### YOUR ASSIGNMENT
Take the data below. Output it exactly from its first line through the line containing "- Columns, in".

### DATA
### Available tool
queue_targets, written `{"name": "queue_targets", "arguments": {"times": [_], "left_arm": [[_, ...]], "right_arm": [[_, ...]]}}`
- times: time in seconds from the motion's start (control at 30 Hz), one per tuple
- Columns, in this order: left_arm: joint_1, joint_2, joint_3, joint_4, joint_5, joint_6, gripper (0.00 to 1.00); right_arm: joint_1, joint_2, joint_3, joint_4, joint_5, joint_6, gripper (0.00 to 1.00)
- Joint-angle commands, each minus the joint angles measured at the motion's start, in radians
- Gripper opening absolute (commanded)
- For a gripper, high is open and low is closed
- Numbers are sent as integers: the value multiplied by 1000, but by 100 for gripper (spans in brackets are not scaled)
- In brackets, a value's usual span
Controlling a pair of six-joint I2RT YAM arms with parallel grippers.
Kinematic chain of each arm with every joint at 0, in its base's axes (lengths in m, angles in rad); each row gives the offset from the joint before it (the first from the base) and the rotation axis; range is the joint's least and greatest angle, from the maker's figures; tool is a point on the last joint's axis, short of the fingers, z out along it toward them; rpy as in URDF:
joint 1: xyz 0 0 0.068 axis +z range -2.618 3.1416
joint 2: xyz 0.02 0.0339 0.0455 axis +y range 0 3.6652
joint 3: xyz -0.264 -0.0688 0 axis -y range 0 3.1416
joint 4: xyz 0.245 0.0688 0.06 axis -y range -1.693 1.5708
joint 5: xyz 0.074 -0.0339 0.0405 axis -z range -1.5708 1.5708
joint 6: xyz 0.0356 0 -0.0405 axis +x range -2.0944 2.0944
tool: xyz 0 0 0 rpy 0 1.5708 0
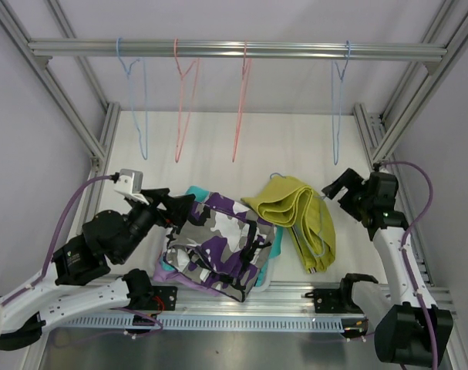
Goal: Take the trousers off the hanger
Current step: Pick up the hanger at the center of the board.
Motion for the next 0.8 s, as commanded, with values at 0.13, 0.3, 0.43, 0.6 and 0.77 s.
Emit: {"name": "queue_targets", "arguments": {"times": [0.13,0.3,0.43,0.6,0.77], "left_arm": [[8,-9,-5,-7,-37,27,88],[8,-9,-7,-8,-46,30,88],[8,-4,-7,-13,-51,33,89],[7,-4,-7,-11,-59,38,90],[8,3,-4,-19,-60,42,91]], "right_arm": [[-7,77,-175,224,-281,99,95],[-7,104,-241,402,-353,142,90],[-9,143,-252,494,-396,170,76],[-26,183,-280,638,-480,269,46],[-38,233,-292,724,-574,332,29]]}}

### OUTPUT FOR THIS TASK
### Available tool
queue_targets, written `{"name": "queue_targets", "arguments": {"times": [_], "left_arm": [[_, ...]], "right_arm": [[_, ...]]}}`
- times: time in seconds from the motion's start (control at 30 Hz), one per tuple
- Columns, in this order: left_arm: joint_1, joint_2, joint_3, joint_4, joint_5, joint_6, gripper (0.00 to 1.00); right_arm: joint_1, joint_2, joint_3, joint_4, joint_5, joint_6, gripper (0.00 to 1.00)

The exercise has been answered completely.